A common concern among older adults is cognitive decline, particularly one’s memory. Much time and resources have been allocated to discovering methods to prevent or delay the onset of cognitive decline. Like protective factors (e.g., diet, exercise, sleep), cognitive training has been explored as a possible factor in preserving cognitive abilities. The aim of this study was to examine the role of premorbid functioning in predicting change in subjective and objective memory outcomes following a brief memory training program.

Adults aged 50 and older (n=19, 74% Female) were recruited for the current study. Participants had an average age of 70.63 years (SD=5.16), 15.21 years of education (SD= 3.12), and were predominantly White (84%). Participants completed three, one-hour individual memory training sessions over several weeks. Sessions focused on strategies-based training (e.g., visualization, association, and mnemonics). All participants completed neuropsychological testing at baseline and at post-intervention (approximately 8-10 weeks after baseline). Tests included the Montreal Cognitive Assessment (MoCA), Test of Premorbid Functioning (TOPF), the Hopkins Verbal List Test-Revised (HVLT-R), Functional Activities Questionnaire (FAQ), and the Multiphasic Memory Questionnaire (MMQ).

Multiple regression analyses were conducted to examine whether level of premorbid functioning significantly predicted change in subjective and objective memory performances after the completion of the memory training sessions. Change scores were created for each MMQ subscale and for HVLT-R Immediate Recall and Delayed Recall. These change scores were used as the outcome variable for the analyses, with age, education, global cognitive ability, and functional activity as covariates. Findings indicated that scores on the TOPF were significantly associated with change in the MMQ Ability subscale, F(1,18)=8.99, p<.001, R²=.78, R²_adjusted=.69, suggesting that individuals with higher premorbid intellectual functioning demonstrated greater change in their subjective memory ability ratings after completing the memory training sessions.

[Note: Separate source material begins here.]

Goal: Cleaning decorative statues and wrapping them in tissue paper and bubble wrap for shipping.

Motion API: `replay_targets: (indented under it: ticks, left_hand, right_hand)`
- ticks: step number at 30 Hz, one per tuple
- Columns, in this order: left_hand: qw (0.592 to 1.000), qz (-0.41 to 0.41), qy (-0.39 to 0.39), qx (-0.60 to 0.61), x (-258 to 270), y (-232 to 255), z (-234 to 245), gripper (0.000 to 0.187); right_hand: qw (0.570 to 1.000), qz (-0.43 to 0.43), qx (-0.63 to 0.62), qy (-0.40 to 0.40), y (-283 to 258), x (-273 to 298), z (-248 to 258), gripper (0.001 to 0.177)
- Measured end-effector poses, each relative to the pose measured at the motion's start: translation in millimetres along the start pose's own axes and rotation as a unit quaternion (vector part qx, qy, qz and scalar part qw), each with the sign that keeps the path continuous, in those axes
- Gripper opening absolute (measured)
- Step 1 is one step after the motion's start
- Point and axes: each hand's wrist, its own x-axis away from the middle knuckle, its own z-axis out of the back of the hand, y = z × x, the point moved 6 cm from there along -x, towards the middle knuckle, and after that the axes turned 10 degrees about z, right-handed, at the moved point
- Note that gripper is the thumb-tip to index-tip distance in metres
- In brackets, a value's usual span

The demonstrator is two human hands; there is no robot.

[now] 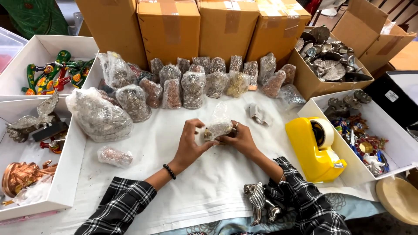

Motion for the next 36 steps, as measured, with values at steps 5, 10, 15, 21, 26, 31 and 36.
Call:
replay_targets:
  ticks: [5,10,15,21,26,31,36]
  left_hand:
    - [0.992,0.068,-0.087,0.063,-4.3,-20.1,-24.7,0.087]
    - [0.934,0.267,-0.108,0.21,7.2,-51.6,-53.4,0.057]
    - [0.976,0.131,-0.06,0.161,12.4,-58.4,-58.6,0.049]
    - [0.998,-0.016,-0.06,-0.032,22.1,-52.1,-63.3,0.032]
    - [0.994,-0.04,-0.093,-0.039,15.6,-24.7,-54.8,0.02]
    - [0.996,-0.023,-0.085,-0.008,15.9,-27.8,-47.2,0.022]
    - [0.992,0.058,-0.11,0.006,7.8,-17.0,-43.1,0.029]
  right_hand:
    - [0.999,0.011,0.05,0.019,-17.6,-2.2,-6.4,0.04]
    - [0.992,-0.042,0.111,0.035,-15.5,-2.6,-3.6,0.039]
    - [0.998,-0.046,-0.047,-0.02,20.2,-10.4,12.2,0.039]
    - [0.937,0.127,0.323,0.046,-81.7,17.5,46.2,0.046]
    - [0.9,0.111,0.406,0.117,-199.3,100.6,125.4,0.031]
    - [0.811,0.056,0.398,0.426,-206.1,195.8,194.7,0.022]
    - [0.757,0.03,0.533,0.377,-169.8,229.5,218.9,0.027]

The model explained 69% of the variance in the change in MMQ Ability subscale. Scores on the TOPF were significantly associated with change in scores on the HVLT Total Recall, F(1,18)=1.51, p=.036, R²=.37, R²_adjusted=.12, suggesting that individuals with higher premorbid intellectual functioning had greater change in scores on the immediate recall of a rote list of words. The model explained 12% of the variance in the change of HVLT Immediate Recall scores.

These findings suggest that higher levels of premorbid functioning may result in a greater change, both subjectively and objectively, in memory abilities after participating in a brief memory training program. Some study limitations include a smaller sample size, brief duration of the program, and unexamined transfer effects. Despite the limitations, these findings lend support to the concept of cognitive reserve. Like premorbid functioning, cognitive reserve may be developed over a lifetime of new learning. These findings may offer support for the benefits of cognitive training in leading to improved memory outcomes, particularly in individuals with higher premorbid intellectual functioning. Perhaps individuals with higher premorbid functioning are more suited to incorporate memory strategies delivered in an informational format. Future studies should explore factors or different modalities of delivery that may improve treatment outcomes for all levels of premorbid functioning.